> PROVIDED MATERIAL:

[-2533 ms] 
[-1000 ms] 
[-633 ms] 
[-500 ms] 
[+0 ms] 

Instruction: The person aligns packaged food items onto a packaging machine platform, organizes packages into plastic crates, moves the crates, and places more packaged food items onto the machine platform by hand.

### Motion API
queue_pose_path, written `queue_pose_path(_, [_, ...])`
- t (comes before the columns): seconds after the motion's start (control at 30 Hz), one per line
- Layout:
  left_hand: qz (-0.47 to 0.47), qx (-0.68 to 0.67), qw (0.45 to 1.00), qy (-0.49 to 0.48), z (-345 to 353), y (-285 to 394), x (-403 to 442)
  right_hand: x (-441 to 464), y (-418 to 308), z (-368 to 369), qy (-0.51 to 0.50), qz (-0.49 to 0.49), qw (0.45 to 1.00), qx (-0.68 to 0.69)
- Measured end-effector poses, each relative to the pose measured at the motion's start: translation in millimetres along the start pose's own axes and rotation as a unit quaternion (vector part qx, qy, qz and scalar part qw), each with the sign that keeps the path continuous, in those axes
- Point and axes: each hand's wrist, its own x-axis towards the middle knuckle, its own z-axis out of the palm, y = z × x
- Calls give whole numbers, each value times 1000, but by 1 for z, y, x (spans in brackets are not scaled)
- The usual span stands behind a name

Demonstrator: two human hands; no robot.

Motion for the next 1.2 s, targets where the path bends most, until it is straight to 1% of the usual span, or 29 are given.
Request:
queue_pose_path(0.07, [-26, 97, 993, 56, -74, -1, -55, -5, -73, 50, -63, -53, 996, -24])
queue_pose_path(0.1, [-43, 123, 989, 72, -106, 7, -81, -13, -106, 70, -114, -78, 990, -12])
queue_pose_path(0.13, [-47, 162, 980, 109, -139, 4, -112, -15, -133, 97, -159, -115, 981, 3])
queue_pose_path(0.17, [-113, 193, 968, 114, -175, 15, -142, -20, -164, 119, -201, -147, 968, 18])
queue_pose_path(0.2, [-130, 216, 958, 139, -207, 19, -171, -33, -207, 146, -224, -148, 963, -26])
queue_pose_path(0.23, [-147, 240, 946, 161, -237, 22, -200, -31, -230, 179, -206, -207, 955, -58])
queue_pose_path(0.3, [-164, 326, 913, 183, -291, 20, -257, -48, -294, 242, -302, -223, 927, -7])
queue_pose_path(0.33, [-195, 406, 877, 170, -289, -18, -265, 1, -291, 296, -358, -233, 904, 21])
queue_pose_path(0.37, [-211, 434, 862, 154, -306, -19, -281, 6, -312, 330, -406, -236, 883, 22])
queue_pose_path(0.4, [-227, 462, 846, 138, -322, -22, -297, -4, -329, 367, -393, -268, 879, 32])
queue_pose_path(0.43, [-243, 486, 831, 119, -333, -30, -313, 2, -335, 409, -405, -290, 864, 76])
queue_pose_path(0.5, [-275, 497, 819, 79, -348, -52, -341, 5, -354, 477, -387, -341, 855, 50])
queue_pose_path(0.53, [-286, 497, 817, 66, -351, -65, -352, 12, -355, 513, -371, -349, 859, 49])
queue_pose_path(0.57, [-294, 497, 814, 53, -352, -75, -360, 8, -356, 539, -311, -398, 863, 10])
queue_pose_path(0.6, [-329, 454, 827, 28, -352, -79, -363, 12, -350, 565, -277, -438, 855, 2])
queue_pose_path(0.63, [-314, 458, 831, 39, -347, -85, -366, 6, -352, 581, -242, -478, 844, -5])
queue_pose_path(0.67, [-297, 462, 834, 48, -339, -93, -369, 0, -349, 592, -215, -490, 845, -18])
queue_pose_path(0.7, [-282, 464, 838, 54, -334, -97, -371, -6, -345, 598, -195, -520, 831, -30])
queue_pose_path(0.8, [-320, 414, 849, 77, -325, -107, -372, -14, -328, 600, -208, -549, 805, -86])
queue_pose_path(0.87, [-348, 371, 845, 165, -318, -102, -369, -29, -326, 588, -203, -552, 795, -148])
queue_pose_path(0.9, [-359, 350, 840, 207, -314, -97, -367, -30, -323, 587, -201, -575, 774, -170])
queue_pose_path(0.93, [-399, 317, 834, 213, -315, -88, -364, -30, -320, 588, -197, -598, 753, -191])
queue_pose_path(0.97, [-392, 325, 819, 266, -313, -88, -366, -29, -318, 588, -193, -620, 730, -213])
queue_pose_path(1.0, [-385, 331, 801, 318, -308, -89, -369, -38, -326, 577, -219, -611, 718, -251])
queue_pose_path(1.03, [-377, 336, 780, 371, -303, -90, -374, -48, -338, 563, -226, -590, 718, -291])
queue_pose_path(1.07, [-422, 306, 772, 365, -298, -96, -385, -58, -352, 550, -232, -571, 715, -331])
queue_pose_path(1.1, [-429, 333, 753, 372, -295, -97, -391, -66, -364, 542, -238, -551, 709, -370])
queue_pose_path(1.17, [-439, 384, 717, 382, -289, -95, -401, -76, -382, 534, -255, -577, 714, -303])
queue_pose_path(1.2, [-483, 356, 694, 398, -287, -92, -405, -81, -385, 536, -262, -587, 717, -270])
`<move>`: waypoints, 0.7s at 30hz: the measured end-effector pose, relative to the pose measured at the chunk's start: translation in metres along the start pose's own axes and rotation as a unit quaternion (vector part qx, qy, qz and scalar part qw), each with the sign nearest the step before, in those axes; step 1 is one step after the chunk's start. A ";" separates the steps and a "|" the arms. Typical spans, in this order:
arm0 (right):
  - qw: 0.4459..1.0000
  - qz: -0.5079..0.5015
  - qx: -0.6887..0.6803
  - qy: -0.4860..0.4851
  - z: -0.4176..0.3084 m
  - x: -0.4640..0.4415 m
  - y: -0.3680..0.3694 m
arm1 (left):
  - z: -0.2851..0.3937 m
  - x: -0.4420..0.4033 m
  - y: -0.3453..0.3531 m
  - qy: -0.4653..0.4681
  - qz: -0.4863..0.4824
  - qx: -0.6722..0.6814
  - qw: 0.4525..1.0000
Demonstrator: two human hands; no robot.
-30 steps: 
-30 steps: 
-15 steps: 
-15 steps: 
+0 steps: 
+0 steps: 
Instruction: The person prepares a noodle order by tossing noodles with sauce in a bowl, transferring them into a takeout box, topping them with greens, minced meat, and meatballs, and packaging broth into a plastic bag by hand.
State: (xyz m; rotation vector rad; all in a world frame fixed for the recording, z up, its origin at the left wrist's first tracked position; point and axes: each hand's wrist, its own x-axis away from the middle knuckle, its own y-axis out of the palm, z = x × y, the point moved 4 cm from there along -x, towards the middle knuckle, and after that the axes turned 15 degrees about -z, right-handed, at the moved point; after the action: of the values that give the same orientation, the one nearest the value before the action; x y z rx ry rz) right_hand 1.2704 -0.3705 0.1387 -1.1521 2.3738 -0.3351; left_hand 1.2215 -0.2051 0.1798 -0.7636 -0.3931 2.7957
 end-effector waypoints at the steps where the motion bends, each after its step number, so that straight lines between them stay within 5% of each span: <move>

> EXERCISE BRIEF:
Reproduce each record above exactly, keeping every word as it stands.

> RESULT FOR THIS EXERCISE:
[-2533 ms] 
[-1000 ms] 
[-633 ms] 
[-500 ms] 
[+0 ms] 

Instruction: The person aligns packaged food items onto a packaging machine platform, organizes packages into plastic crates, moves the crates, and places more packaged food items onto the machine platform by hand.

### Motion API
queue_pose_path, written `queue_pose_path(_, [_, ...])`
- t (comes before the columns): seconds after the motion's start (control at 30 Hz), one per line
- Layout:
  left_hand: qz (-0.47 to 0.47), qx (-0.68 to 0.67), qw (0.45 to 1.00), qy (-0.49 to 0.48), z (-345 to 353), y (-285 to 394), x (-403 to 442)
  right_hand: x (-441 to 464), y (-418 to 308), z (-368 to 369), qy (-0.51 to 0.50), qz (-0.49 to 0.49), qw (0.45 to 1.00), qx (-0.68 to 0.69)
- Measured end-effector poses, each relative to the pose measured at the motion's start: translation in millimetres along the start pose's own axes and rotation as a unit quaternion (vector part qx, qy, qz and scalar part qw), each with the sign that keeps the path continuous, in those axes
- Point and axes: each hand's wrist, its own x-axis towards the middle knuckle, its own z-axis out of the palm, y = z × x
- Calls give whole numbers, each value times 1000, but by 1 for z, y, x (spans in brackets are not scaled)
- The usual span stands behind a name

Demonstrator: two human hands; no robot.

Motion for the next 1.2 s, targets where the path bends most, until it is straight to 1% of the usual span, or 29 are given.
Request:
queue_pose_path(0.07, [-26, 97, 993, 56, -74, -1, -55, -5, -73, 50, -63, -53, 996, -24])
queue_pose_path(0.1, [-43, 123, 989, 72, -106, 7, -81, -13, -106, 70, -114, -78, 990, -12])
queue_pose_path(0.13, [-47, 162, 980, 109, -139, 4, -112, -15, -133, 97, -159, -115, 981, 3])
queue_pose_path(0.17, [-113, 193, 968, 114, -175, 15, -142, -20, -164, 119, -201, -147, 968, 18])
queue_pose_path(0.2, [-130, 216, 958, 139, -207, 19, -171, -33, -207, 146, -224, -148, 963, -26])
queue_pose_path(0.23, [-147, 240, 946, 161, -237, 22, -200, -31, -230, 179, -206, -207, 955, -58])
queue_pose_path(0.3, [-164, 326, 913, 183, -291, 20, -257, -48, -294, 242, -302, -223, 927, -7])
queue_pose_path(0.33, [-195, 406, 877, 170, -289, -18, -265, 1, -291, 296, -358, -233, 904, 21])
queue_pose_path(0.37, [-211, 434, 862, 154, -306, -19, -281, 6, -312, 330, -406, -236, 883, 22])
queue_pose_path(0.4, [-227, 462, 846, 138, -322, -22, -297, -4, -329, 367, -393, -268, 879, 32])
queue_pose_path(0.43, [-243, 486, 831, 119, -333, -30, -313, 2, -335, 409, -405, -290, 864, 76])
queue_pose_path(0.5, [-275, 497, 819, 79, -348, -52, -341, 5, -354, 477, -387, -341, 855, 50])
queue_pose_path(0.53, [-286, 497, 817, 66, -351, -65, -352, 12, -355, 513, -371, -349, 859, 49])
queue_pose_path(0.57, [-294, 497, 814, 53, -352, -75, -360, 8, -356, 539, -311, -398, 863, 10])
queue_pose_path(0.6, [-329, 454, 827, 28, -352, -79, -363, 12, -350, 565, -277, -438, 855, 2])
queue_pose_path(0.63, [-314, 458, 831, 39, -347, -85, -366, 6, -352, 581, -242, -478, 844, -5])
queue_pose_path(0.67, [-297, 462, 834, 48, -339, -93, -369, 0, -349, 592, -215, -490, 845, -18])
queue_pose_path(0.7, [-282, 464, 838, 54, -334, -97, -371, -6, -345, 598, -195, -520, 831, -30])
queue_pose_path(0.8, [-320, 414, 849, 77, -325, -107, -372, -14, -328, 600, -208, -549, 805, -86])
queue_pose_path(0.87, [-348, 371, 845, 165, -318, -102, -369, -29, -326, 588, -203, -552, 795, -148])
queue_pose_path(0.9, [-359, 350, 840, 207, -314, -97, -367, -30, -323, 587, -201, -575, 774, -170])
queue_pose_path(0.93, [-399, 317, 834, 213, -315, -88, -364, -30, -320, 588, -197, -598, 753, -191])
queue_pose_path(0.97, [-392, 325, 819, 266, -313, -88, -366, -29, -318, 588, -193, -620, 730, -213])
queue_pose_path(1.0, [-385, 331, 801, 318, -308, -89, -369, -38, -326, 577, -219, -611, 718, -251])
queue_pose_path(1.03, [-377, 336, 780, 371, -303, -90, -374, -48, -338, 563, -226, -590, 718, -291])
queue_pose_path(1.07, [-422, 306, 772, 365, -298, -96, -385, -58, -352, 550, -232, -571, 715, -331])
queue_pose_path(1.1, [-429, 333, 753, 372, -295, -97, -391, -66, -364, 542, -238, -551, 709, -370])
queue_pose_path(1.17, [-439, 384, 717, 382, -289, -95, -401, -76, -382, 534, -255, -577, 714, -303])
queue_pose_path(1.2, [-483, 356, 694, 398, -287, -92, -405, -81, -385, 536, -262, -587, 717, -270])
`<move>`: waypoints, 0.7s at 30hz: the measured end-effector pose, relative to the pose measured at the chunk's start: translation in metres along the start pose's own axes and rotation as a unit quaternion (vector part qx, qy, qz and scalar part qw), each with the sign nearest the step before, in those axes; step 1 is one step after the chunk's start. A ";" separates the steps and a "|" the arms. Typical spans, in this order:
arm0 (right):
  - qw: 0.4459..1.0000
  - qz: -0.5079..0.5015
  - qx: -0.6887..0.6803
  - qy: -0.4860..0.4851
  - z: -0.4176..0.3084 m
  - x: -0.4640..0.4415 m
  - y: -0.3680..0.3694 m
arm1 (left):
  - z: -0.2851..0.3937 m
  - x: -0.4420..0.4033 m
  - y: -0.3453..0.3531 m
  - qy: -0.4653..0.4681
  - qz: -0.4863..0.4824
  - qx: -0.6722..0.6814
  - qw: 0.4525..1.0000
Demonstrator: two human hands; no robot.
-30 steps: 
-30 steps: 
-15 steps: 
-15 steps: 
+0 steps: 
+0 steps: 
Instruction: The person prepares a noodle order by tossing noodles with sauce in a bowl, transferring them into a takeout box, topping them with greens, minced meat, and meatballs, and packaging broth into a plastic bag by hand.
State: (xyz m; rotation vector rad; all in a world frame fixed for the recording, z up, its origin at the left wrist's first tracked position; point and axes: each hand's wrist, its own x-axis away from the middle knuckle, its own y-axis out of the palm, z = x × y, the point moved 4 cm from there along -x, towards the middle knuckle, and after that the axes turned 15 degrees about -z, right-handed, at the moved point; after the action: of the values that give the same orientation, the one nearest the value before the action; x y z rx ry rz) right_hand 1.2704 -0.3705 0.1387 -1.1521 2.3738 -0.3351; left_hand 1.2215 -0.2051 0.1798 -0.7636 -0.3931 2.7957
 end-effector waypoints at the steps where the motion bends, each after its step number, so that straight lines between them stay within 5% of each span: <move>

The exercise requires no further answer.